Could you reproduce, word for word, everything below from the line containing "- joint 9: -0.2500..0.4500" down to the line containing "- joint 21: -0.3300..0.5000", with both of those lines included and no others?

#####

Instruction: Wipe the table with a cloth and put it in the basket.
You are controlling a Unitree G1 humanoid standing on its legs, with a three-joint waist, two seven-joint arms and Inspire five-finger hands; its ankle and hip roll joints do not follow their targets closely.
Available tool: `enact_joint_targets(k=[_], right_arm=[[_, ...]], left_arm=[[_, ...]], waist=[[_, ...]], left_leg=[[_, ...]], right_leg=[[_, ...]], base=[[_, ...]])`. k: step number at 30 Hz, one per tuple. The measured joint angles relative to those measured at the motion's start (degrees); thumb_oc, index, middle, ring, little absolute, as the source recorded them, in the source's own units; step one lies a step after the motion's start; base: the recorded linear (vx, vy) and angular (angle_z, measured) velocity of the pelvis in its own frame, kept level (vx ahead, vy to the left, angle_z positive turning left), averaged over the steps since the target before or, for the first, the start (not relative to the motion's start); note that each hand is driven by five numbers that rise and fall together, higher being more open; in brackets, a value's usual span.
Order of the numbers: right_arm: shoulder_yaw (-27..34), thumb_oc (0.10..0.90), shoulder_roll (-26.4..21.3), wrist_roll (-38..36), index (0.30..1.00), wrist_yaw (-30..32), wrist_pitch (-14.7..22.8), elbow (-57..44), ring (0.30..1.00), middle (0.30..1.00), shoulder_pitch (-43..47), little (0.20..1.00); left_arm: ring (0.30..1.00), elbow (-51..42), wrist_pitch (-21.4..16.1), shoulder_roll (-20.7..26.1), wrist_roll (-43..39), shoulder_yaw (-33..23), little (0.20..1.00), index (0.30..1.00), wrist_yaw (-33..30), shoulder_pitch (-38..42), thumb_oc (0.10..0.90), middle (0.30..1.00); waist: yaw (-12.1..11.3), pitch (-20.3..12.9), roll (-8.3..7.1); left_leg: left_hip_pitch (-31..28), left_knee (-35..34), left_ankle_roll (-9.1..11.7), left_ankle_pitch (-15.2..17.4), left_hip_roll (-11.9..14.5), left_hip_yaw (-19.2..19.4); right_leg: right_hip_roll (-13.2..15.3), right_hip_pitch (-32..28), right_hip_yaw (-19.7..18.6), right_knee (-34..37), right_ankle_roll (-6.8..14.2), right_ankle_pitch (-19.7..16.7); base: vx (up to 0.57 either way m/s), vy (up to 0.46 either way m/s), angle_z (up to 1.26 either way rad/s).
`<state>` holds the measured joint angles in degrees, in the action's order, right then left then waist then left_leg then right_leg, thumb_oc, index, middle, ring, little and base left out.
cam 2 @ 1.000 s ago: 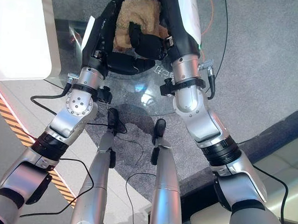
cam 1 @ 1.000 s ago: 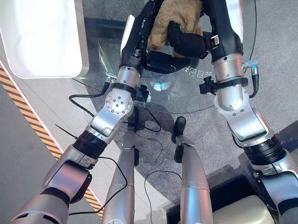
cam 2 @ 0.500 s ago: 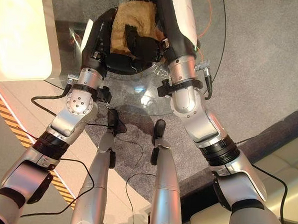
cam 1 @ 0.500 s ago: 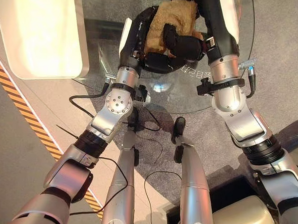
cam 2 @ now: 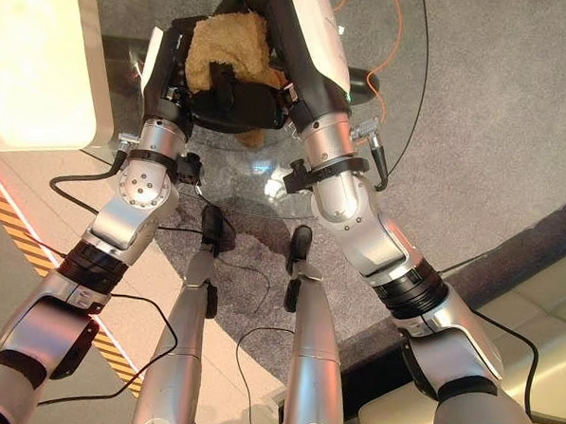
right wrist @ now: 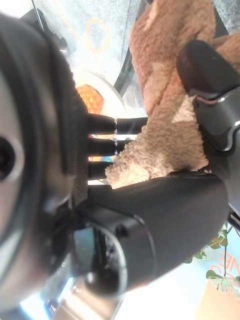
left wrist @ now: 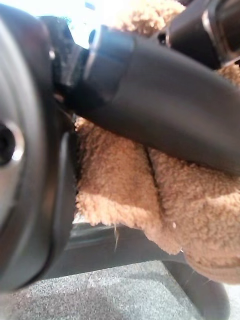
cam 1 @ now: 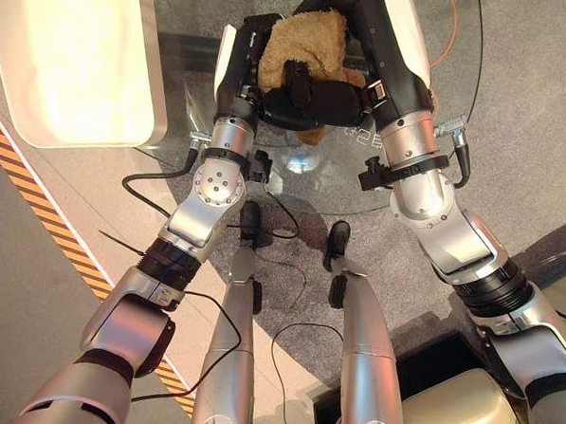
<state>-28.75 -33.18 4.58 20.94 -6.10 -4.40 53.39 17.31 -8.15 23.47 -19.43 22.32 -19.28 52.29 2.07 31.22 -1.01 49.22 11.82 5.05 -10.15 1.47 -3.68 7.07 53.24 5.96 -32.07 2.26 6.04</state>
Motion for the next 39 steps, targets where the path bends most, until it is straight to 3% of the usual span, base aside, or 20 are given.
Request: enact_joint_targets(k=[13,15,18,22,23,24,25,39], right_arm=[[0.0,0.111,-0.03,0.04,0.309,0.0,0.0,0.0,0.309,0.309,0.0,0.211],[0.0,0.273,-0.02,0.08,0.448,0.01,0.0,0.0,0.448,0.448,0.0,0.373],[0.0,0.1,-0.02,0.26,0.3,0.01,0.0,0.0,0.3,0.3,0.0,0.2],[0.0,0.1,-0.03,0.27,0.3,0.01,0.0,0.0,0.3,0.3,0.0,0.2],[0.0,0.18,-0.02,0.28,0.368,0.01,0.0,0.0,0.368,0.368,0.0,0.28],[0.0,0.589,-0.03,0.27,0.719,0.03,0.0,0.0,0.719,0.719,0.0,0.689],[0.0,0.8,-0.03,0.27,0.9,0.05,0.0,0.0,0.9,0.9,0.0,0.9],[0.0,0.8,-0.01,0.3,0.9,0.16,0.0,-0.14,0.9,0.9,0.0,0.9]], left_arm=[[0.3,0.0,0.0,-0.03,-0.04,0.02,0.2,0.3,0.0,0.0,0.1,0.3],[0.3,0.0,0.0,-0.03,-0.04,0.02,0.2,0.3,0.01,0.0,0.1,0.3],[0.3,0.02,-0.02,-0.08,-0.05,0.02,0.2,0.3,0.01,-0.02,0.1,0.3],[0.3,0.02,-0.05,-0.08,-0.07,0.01,0.2,0.3,0.01,-0.02,0.1,0.3],[0.3,0.02,-0.05,-0.09,-0.09,0.01,0.2,0.3,0.02,-0.02,0.1,0.3],[0.3,0.02,-0.05,-0.09,-0.17,0.01,0.2,0.3,0.04,-0.02,0.1,0.3],[0.3,0.02,-0.06,-0.09,-0.19,0.01,0.2,0.3,0.05,-0.02,0.1,0.3],[0.3,0.1,-0.8,-0.58,-4.76,0.03,0.2,0.3,1.0,-0.33,0.1,0.3]], waist=[[0.05,0.0,0.0],[0.06,0.0,0.0],[0.07,0.0,0.0],[0.07,0.0,0.0],[0.07,0.0,0.0],[0.06,0.0,0.0],[0.06,0.0,0.0],[0.1,0.0,-0.01]], left_leg=[[0.01,-0.03,-0.09,0.07,0.0,0.06],[0.01,-0.03,-0.09,0.07,0.0,0.06],[0.02,-0.02,-0.1,0.08,0.0,0.07],[0.02,-0.01,-0.11,0.09,0.0,0.09],[0.02,-0.01,-0.11,0.1,0.0,0.1],[0.02,-0.01,-0.12,0.1,0.0,0.12],[0.01,-0.01,-0.12,0.1,0.0,0.12],[0.0,0.07,-0.17,0.13,0.0,0.3]], right_leg=[[-0.01,0.01,-0.04,0.12,0.0,0.0],[-0.01,0.01,-0.05,0.12,0.0,0.0],[-0.02,0.01,-0.05,0.12,0.01,0.0],[-0.01,0.02,-0.07,0.13,0.01,0.0],[-0.01,0.02,-0.07,0.14,0.01,0.0],[-0.01,0.02,-0.09,0.14,0.01,0.0],[-0.01,0.02,-0.09,0.14,0.01,-0.01],[-0.01,0.01,-0.23,0.25,0.06,-0.17]], base=[[0.0,0.0,0.0],[0.0,0.0,0.0],[0.0,0.0,0.0],[0.0,0.0,0.0],[0.0,0.0,0.0],[0.0,0.0,0.0],[0.0,0.0,0.0],[0.0,0.0,0.0]])
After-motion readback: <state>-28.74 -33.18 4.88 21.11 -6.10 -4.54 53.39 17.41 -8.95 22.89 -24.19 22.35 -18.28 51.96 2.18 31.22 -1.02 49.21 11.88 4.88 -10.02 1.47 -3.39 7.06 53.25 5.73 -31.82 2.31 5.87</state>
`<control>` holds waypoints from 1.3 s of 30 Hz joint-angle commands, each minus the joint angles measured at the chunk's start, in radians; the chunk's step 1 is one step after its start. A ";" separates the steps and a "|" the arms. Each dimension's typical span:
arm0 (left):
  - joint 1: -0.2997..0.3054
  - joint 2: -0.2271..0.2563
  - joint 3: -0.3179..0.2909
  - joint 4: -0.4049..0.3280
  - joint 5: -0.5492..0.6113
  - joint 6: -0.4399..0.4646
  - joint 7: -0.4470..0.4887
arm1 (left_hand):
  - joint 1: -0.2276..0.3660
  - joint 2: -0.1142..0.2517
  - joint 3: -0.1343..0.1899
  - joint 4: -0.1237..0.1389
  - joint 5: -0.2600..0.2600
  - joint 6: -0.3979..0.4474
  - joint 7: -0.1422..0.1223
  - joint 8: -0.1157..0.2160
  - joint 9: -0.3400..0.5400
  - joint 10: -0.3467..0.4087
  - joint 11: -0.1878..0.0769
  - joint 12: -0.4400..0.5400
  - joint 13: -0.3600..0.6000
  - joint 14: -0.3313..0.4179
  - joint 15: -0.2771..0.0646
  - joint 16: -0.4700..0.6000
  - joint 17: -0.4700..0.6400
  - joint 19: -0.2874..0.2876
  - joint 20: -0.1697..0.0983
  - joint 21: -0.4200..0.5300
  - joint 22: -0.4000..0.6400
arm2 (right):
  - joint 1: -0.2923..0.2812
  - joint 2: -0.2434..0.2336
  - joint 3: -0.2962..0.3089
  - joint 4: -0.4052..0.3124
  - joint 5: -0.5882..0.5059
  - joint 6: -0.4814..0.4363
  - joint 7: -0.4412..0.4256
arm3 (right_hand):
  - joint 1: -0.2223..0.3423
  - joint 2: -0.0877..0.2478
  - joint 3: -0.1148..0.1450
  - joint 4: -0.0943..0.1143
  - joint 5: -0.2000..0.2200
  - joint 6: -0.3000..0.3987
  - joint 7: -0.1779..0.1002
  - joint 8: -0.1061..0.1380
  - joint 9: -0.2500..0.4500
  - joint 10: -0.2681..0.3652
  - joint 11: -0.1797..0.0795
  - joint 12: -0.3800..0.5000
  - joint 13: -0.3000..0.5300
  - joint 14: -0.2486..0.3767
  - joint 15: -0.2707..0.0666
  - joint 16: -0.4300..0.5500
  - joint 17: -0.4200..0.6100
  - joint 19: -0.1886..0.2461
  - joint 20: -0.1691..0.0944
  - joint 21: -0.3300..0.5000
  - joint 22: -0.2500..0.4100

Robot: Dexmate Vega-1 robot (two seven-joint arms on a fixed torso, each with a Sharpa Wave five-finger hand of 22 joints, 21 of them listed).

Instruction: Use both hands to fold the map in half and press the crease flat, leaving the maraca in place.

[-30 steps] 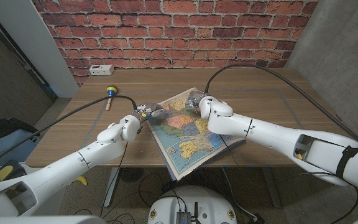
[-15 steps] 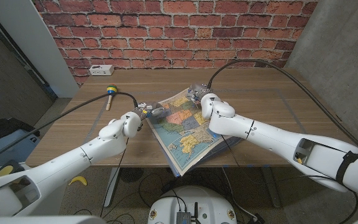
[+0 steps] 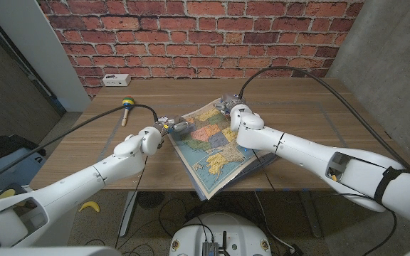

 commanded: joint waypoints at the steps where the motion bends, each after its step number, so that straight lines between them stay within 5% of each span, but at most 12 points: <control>1: -0.019 -0.005 0.008 0.019 -0.007 -0.015 -0.001 | 0.000 0.013 0.001 0.006 0.005 0.001 0.000 -0.003 0.004 0.009 0.004 0.001 0.003 0.010 -0.017 0.002 0.001 0.007 0.001 -0.003 0.003 | 0.097 0.065 -0.109 0.165 -0.011 -0.060 0.114 | -0.012 0.000 0.002 0.005 0.007 -0.016 -0.004 -0.004 -0.001 -0.007 -0.005 -0.003 0.001 -0.010 -0.016 -0.002 -0.003 -0.013 -0.003 -0.001 0.003; 7: -0.030 -0.011 0.012 0.032 -0.009 -0.025 -0.003 | 0.003 0.012 0.001 0.008 0.006 -0.009 -0.003 -0.009 0.004 0.005 0.005 -0.003 0.003 0.005 -0.018 -0.001 0.001 0.008 0.000 -0.005 0.003 | 0.117 0.081 -0.138 0.204 0.004 -0.078 0.154 | -0.015 -0.002 0.004 0.004 0.009 -0.014 -0.004 0.005 -0.001 0.009 -0.021 0.006 0.000 -0.017 -0.017 -0.001 -0.010 -0.025 -0.004 0.000 0.003; 23: -0.032 -0.012 0.010 0.039 -0.015 -0.034 0.005 | 0.008 0.011 0.003 0.010 0.008 -0.038 -0.012 -0.022 0.004 -0.003 0.002 -0.009 0.002 -0.001 -0.018 -0.004 0.000 0.010 0.001 -0.010 0.002 | 0.147 0.072 -0.161 0.224 0.078 -0.064 0.243 | -0.066 -0.014 -0.016 0.031 0.013 0.006 0.005 0.016 -0.003 0.075 -0.004 0.026 -0.003 -0.004 -0.012 0.014 -0.018 -0.038 0.001 0.006 0.002; 33: -0.035 -0.012 0.012 0.041 -0.015 -0.036 0.004 | 0.010 0.011 0.004 0.011 0.009 -0.041 -0.014 -0.022 0.005 -0.002 0.002 -0.010 0.003 -0.003 -0.016 -0.004 0.000 0.012 0.001 -0.012 0.002 | 0.032 -0.020 -0.056 0.016 0.027 -0.102 0.000 | -0.057 -0.008 -0.003 0.020 0.021 -0.019 -0.010 0.012 -0.003 0.036 -0.001 0.008 -0.003 -0.008 -0.006 0.009 -0.030 -0.031 0.003 0.012 0.001; 39: -0.035 -0.012 0.012 0.040 -0.013 -0.033 0.005 | 0.011 0.011 0.004 0.013 0.009 -0.043 -0.013 -0.022 0.005 -0.003 0.005 -0.011 0.003 -0.004 -0.016 -0.004 0.000 0.012 0.002 -0.014 0.002 | -0.007 -0.062 -0.026 -0.089 -0.002 -0.149 -0.062 | -0.041 -0.010 0.006 0.002 0.023 -0.016 -0.012 0.015 -0.003 0.026 -0.005 0.006 -0.003 0.002 -0.006 0.011 -0.037 -0.016 0.006 0.018 0.001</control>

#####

• **SOLVED PROBLEM**:
  - joint 9: -0.2500..0.4500
  - joint 10: -0.2681..0.3652
  - joint 11: -0.1797..0.0795
  - joint 12: -0.3800..0.5000
  - joint 13: -0.3000..0.5300
  - joint 14: -0.2486..0.3767
  - joint 15: -0.2707..0.0666
  - joint 16: -0.4300..0.5500
  - joint 17: -0.4200..0.6100
  - joint 19: -0.1886..0.2461
  - joint 20: -0.1691..0.0944
  - joint 21: -0.3300..0.5000

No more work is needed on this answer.